This weekend, the IUCN Global Species Programme is joining partners in celebrating World Migratory Bird Day 2014 and promoting this year’s theme of "Destination Flyways: Migratory Birds and Tourism".
The huge migrations undertaken by birds are spectacular and inspiring. In October, hundreds of thousands of Baikal Teal (Anas formosa) migrate from breeding pools in eastern Siberia to over-winter at the Seosan lakes in South Korea. People travel from all over the country to witness the amazing aerial displays these birds perform in the evening, before they move to feed on the remains of harvested rice fields at night. In Senegal, schoolchildren are taken on fieldtrips to learn about the ecology of migratory birds such as Osprey (Pandion haliaetus), which hunt in coastal lagoons during the winter, and in the breeding season in the United Kingdom, tourists visit osprey nest watching sites that directly support the conservation of other species in the area.

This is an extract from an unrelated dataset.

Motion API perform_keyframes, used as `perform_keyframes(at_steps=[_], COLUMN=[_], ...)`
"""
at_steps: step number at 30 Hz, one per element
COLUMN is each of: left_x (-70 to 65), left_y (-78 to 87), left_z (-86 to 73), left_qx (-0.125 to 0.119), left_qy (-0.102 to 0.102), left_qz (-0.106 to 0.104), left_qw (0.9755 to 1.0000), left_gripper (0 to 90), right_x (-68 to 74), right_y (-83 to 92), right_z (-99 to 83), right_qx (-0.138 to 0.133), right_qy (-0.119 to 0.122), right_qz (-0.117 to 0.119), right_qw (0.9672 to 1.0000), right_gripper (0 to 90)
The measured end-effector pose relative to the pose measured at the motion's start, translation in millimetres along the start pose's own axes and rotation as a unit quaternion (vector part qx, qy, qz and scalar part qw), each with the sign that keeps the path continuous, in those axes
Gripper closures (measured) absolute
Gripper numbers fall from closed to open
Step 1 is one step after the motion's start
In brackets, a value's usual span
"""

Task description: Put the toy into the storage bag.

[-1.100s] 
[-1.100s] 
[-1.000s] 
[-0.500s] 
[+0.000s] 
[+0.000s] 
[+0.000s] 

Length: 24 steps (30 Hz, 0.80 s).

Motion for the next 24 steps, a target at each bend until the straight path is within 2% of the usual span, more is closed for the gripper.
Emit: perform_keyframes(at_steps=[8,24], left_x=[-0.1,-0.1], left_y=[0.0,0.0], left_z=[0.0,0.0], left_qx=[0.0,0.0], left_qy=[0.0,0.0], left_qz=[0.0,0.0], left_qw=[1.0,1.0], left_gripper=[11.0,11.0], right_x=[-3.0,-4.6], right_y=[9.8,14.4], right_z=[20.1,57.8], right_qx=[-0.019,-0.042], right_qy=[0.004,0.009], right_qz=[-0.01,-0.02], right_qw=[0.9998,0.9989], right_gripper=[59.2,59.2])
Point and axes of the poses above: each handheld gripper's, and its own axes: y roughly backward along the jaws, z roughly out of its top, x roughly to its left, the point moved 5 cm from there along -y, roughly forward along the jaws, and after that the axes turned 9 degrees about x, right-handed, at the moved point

In a recent survey by the United States Fish & Wildlife Service, the annual economic value generated by bird watchers and other wildlife watchers was calculated at US$ 32 billion per year in the United States alone. Also, Kenya’s economic development depends on eco-tourism; one new job is created for every 10 tourists that visit the country. Eco-tourism plays a crucial role in raising awareness about bird migration and the protection of breeding grounds and wintering areas along a species’ migratory flyway. The huge revenues associated with bird watching have safeguarded species against barriers to migration and greatly supported mitigation efforts in areas where infrastructure may disrupt the movement of birds.
SOS – Save Our Species grantee, the Wildfowl and Wetlands Trust are working to save the Spoon-billed Sandpiper (Eurynorhynchus pygmeus) from extinction, through a conservation breeding programme in Chukotka while working with villagers in Myanmar and Bangladesh to reduce the pressures of hunting. In fact, last year the project successfully hatched 20 eggs and just one month after hatching, the fledglings embarked on their first 8,000km migration – a remarkable feat! This year we hope to see the first adults from the programme returning to Chukotka to breed – this would be a superb achievement for the project.
By celebrating World Migratory Bird Day 2014 and ‘The Destination Flyways Project’, we can highlight the importance of cross-border cooperation in conserving migratory species, and the role that ecotourism plays in developing local economies as well as raising awareness about how we all depend on and are inspired by nature.